Similar to Sarvari et al.'s findings, Vidal-Castiñeira et al. found that the PD1.3 A allele is considerably associated with a better outcome for HCV infection after treatment, known as the sustained virological response (22). The expression of PD1.3 A and PD1.7 G mRNA was higher in patients involved in hepatocellular carcinoma related to HCV infection in the analysis by de Re et al. (3). Our recent study (5) analyzed three different polymorphisms of the PD-1 gene at locations PD1.3, PD1.5, PD1.9 and showed that neither of these polymorphisms at these loci turned individuals prone to head and neck squamous cell carcinoma.

PD-1 haplotypes and COVID-19 susceptibility

Our findings suggest that between four PD-1 haplotypes, AT haplotype frequency among COVID-19 patients and healthy controls differed significantly and considerably. However, this is inconclusive due to the extension of OR's CI to more than one interpretation zone partly caused by the small sample size. Also, different haplotypes of PD-1 could be a potential risk or protective factor for developing several cancers. Ren et al. (17) displayed a considerable decrease in breast cancer risk in individuals carrying PD1.9 genotypes (CC, CT, and TT), and on developing epithelial ovarian cancer, PD-1 genotypes of AG and GG were risk factors in the study of Li et al. (12). However, in colon cancer susceptibility, PD-1.1 GG genotype and G allele frequencies were considerably higher in colon cancer patients compared with the control group (20).

Two studies on the association of PD-1 gene variants with risk factors for basal cell carcinoma (BCC) by Fathi et al. (4,6) revealed that the PD1.3 G allele and GA, AG, and AC haplotypes contributed to BCC in the Iranian population.
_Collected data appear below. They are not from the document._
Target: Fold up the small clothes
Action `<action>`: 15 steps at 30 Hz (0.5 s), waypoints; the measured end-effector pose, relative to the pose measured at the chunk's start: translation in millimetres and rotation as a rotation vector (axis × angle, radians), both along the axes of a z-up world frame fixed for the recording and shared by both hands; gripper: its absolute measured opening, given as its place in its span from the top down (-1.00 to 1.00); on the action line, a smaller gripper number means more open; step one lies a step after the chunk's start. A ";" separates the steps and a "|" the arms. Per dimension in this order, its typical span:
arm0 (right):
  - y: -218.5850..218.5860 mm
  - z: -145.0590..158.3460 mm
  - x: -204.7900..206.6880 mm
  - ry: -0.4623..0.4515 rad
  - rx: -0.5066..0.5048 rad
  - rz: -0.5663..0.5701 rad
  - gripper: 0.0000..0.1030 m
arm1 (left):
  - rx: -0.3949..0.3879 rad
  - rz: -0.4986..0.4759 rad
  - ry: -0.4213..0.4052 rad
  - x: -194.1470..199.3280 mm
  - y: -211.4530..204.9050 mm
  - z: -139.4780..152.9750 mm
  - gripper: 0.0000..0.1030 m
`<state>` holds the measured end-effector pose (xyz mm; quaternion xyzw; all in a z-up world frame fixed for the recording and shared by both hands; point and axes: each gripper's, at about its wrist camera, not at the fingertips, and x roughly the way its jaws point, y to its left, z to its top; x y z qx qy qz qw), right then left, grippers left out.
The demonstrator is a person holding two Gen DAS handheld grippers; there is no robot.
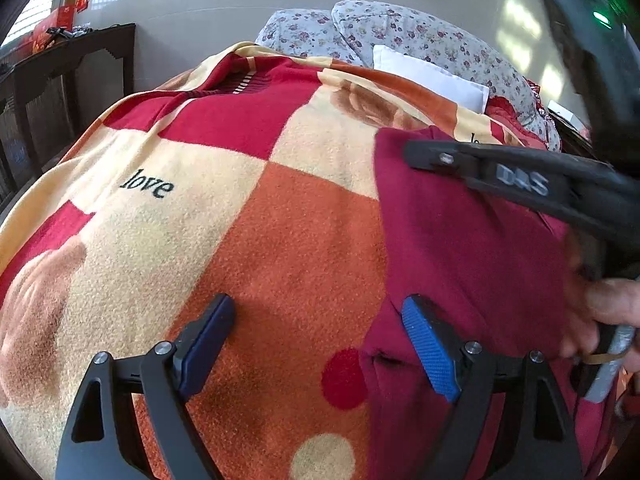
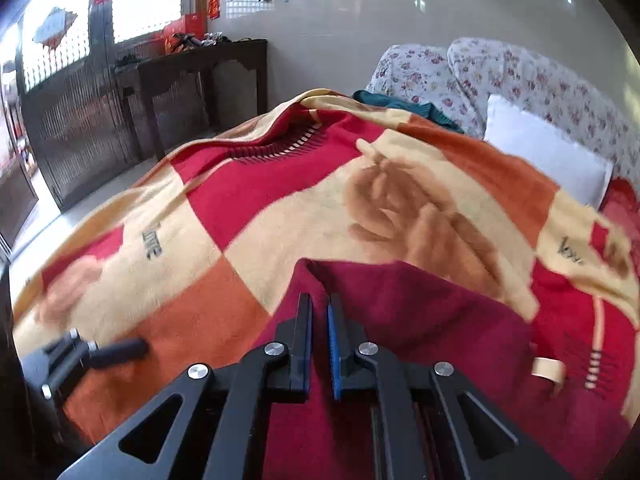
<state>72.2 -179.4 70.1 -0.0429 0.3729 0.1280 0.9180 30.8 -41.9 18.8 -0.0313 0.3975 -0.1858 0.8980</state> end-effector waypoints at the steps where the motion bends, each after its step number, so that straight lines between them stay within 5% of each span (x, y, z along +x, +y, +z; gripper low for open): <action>1: 0.1 -3.7 7.0 -0.001 0.011 -0.020 0.85 | 0.000 0.000 -0.002 0.3 0.0 0.1 -0.66; 6: 4.4 -14.8 9.7 -0.007 0.025 -0.052 0.73 | -0.045 -0.007 0.002 3.6 7.2 0.8 -0.66; 8: -6.2 -1.4 -10.3 0.011 0.040 -0.071 0.46 | -0.063 -0.012 -0.007 1.8 8.5 3.2 -0.66; 11: -31.7 20.5 -62.6 -0.007 0.039 -0.142 -0.18 | -0.086 -0.027 -0.031 -3.4 8.8 7.8 -0.66; 15: -80.7 30.2 -136.0 -0.021 0.065 -0.256 -0.26 | -0.083 -0.064 -0.097 -14.8 2.5 15.2 -0.66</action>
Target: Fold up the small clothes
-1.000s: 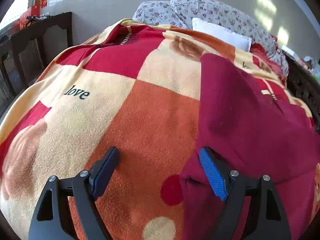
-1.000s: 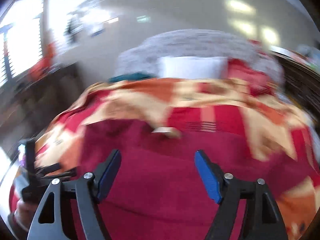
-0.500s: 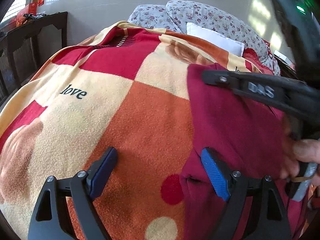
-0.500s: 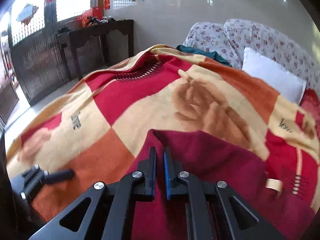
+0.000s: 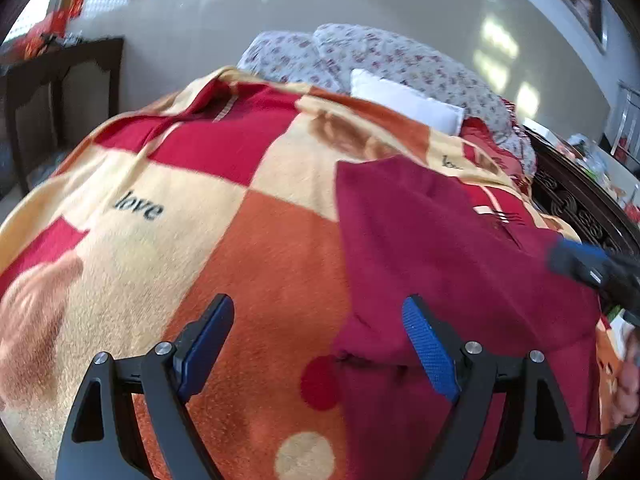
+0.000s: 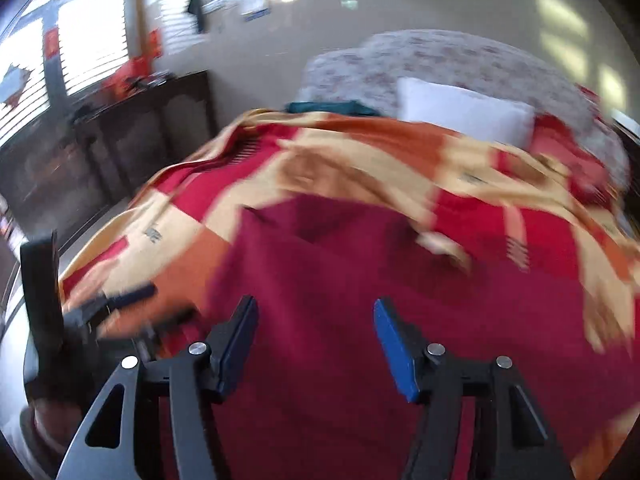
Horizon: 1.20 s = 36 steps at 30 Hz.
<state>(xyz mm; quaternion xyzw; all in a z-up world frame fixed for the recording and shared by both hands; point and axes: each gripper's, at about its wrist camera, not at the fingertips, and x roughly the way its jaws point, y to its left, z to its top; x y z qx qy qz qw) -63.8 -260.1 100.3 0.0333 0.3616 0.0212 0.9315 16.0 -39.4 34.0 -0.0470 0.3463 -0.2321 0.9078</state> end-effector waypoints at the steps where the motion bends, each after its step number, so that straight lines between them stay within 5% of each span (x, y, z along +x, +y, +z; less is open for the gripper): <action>1: -13.6 -0.5 -12.8 0.013 0.007 -0.043 -0.25 | 0.002 -0.012 -0.018 -2.8 -2.4 1.9 -0.66; 4: -56.5 -2.8 -46.1 0.033 0.011 -0.182 -0.03 | -0.009 -0.038 -0.038 -8.0 -8.1 8.7 -0.66; 8: -108.1 -0.9 -67.4 0.022 -0.010 -0.345 -0.02 | -0.012 -0.081 -0.001 -10.9 -23.7 22.9 -0.68; 13: -174.2 -39.7 -57.3 0.119 0.002 -0.500 0.13 | 0.081 -0.074 0.016 -2.6 -59.4 28.2 -0.72; 16: -190.6 -41.4 -70.8 0.082 0.118 -0.516 0.13 | 0.065 -0.062 0.064 11.1 -69.6 21.0 -0.72; 20: -171.6 -24.1 -90.1 0.019 0.115 -0.467 0.13 | 0.072 -0.028 0.092 25.4 -71.4 -2.0 -0.72; 24: -163.3 -49.0 -74.7 0.080 0.053 -0.467 0.10 | 0.036 -0.033 0.159 35.6 -65.0 -20.9 -0.76; 27: -170.5 -48.7 -78.0 0.051 0.114 -0.473 0.10 | 0.016 -0.044 0.150 34.8 -62.9 -21.5 -0.81; 29: -180.8 -40.7 -89.2 0.027 0.182 -0.465 0.08 | 0.024 -0.049 0.148 34.5 -65.2 -21.2 -0.86; 31: -201.5 -35.0 -105.8 0.013 0.198 -0.524 -0.16 | 0.037 -0.056 0.145 33.2 -68.5 -21.7 -0.90; 33: -235.1 -35.3 -129.6 -0.015 0.226 -0.641 -0.44 | 0.044 -0.059 0.144 33.4 -70.8 -21.5 -0.93; 36: -294.6 -51.3 -165.1 -0.049 0.385 -0.808 -0.49 | 0.040 -0.062 0.147 34.4 -70.1 -22.0 -0.95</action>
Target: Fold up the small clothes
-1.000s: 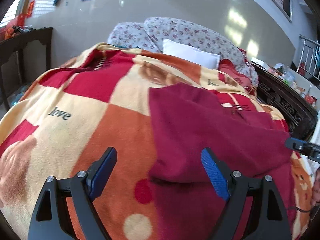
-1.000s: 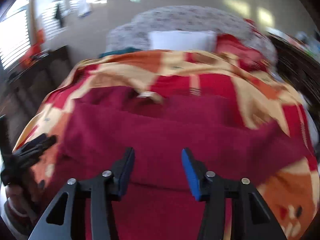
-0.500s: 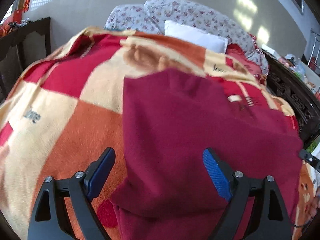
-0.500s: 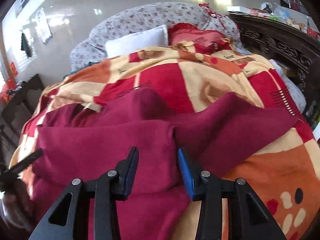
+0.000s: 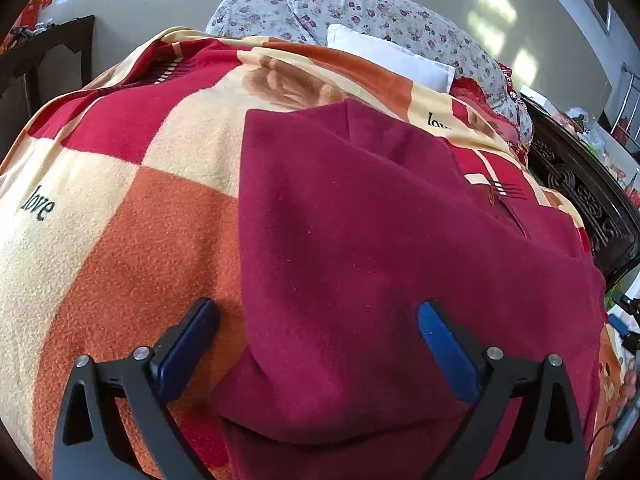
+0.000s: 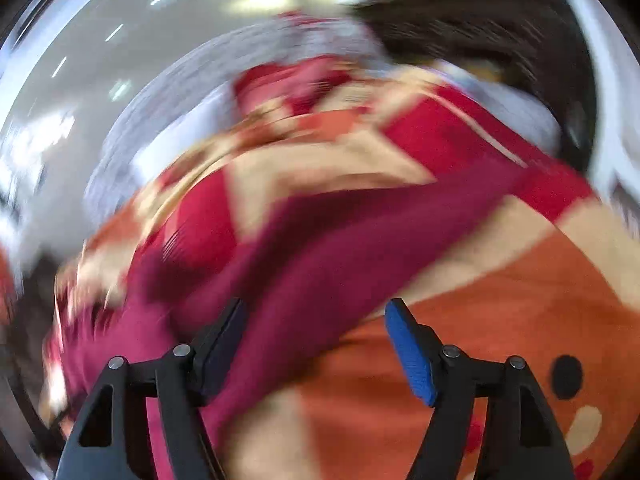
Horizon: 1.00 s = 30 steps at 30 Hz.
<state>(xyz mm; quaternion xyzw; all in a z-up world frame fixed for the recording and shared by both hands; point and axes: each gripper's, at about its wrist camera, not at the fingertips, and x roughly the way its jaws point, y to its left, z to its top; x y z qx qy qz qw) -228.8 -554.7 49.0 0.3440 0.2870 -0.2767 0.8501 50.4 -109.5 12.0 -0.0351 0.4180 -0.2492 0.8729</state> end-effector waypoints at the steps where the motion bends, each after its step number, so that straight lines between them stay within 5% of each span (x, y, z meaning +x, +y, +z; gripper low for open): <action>1: -20.7 -8.4 -9.4 -0.013 0.054 -0.048 -0.49 | 0.000 0.000 -0.001 -0.1 -0.1 0.1 -0.95; 6: -93.5 -37.1 -32.3 -0.083 0.177 -0.219 -0.49 | -0.001 -0.004 0.001 0.8 -1.1 -0.6 -0.99; 11: -131.1 -56.4 -29.0 -0.270 0.240 -0.277 -0.43 | 0.009 -0.008 0.000 1.2 -3.6 -1.2 -1.00; 14: -139.5 -55.3 -12.7 -0.226 0.196 -0.246 0.67 | 0.008 -0.008 0.000 1.0 -3.5 -1.2 -1.00; 16: -137.6 -49.7 -11.8 -0.198 0.168 -0.253 0.83 | 0.003 -0.009 0.002 1.2 -3.6 -1.2 -1.00; 23: -118.7 23.7 -62.8 -0.251 0.004 -0.196 0.83 | -0.088 0.028 -0.002 1.6 20.1 11.0 -1.00; 30: -19.5 124.9 -56.4 -0.342 -0.172 0.062 0.83 | -0.105 0.109 -0.032 5.4 45.7 23.8 -1.00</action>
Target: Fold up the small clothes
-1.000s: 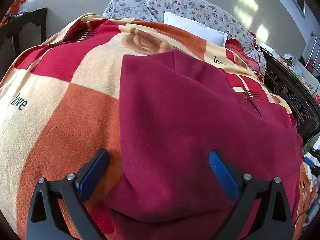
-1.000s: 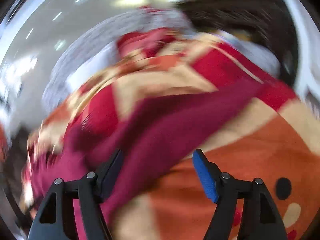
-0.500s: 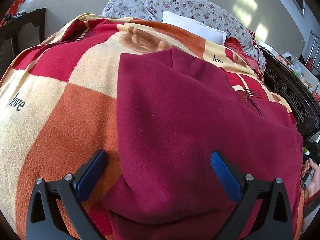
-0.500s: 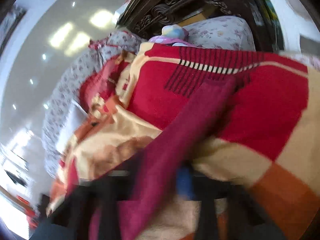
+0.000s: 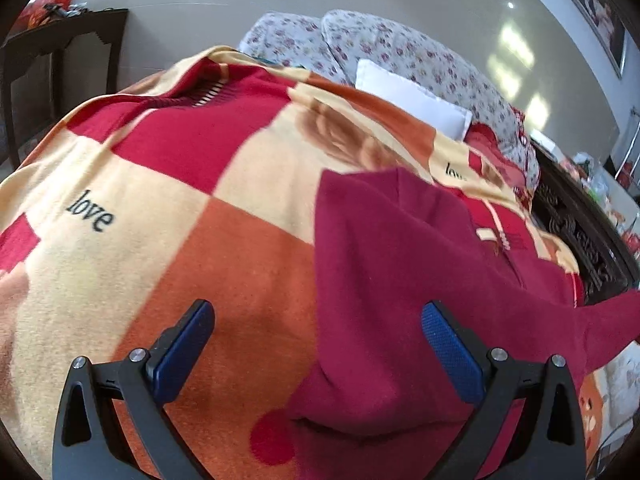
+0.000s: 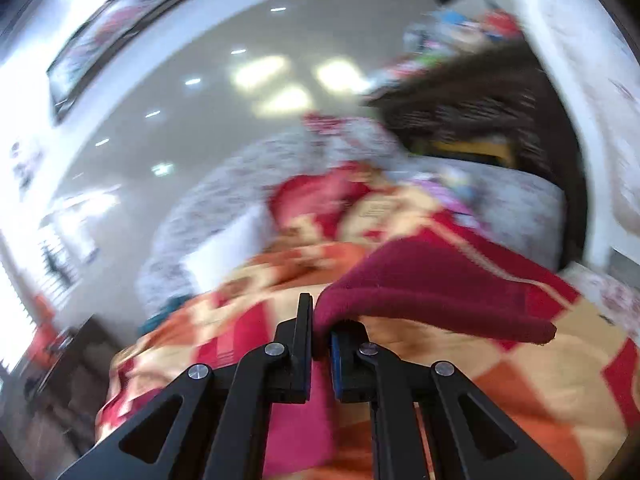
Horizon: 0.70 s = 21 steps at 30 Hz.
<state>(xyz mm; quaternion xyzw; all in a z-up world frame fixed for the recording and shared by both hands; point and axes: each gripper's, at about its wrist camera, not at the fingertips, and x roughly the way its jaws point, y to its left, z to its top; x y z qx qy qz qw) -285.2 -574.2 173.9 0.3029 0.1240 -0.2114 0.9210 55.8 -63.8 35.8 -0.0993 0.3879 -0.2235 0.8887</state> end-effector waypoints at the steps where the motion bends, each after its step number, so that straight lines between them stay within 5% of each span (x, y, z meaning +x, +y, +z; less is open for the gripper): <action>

COVID-19 survival and clinical features

Regarding clinical findings for patients, no remarkable link between PD1.5 C/T and PD1.3 G/A SNPs and both clinical and laboratory criteria were found. Also, differences in PD-1 polymorphisms, genotypes, and allelic frequency were not significant between survived and expired patients; thus, PD-1 genetic variants might not contribute to the COVID-19 patient's survival chance.

Limitations

This study should address several potential limitations. We selected 195 patients with COVID-19 in our sample design, which is a relatively low number for finding most PD-1 gene polymorphisms. In addition, the number of patients in each group may not be adequate to infer the results. Another limitation is that we solely scanned Iranian ethnicity and from one peculiar province for PD-1 SNPs; therefore, our data may not be translated to other ethnicities and populations, and further studies need to be conducted to explore the prevalence of different unknown variations of PD-1 gene in broader populations.

Conclusion

Despite some restrictions and biases, our robust data with clear outcomes in clinical evaluation and genome-level sequencing support the hypothesis that the PD-1 gene variation of PD1.5 C/T is significantly but inconclusively related to COVID-19 susceptibility compared with the other genotypes. Future studies should shed light on the association of all polymorphisms in immune checkpoint molecules such as PD-1 with novel coronavirus infection (COVID-19) and assess the diverse aftermath of viral infection in individuals.

Footnotes

Acknowledgments

The authors thank all the subjects who participated in the study.

Authors' Contributions

F.F.: Contributed to all the experimental work, data and statistical analysis, and interpretation of data. P.Z.B.: Sample collection and data analysis. B.K.: Data analysis. M.G. and B.G.: Sample collection and first draft. A.R.D.: Final draft. H.F. and S.A.: Sample collection and statistical analysis. N.E.: Editing the first version of the article and responsible for the overall supervision. S.M.M.: Article final version editing.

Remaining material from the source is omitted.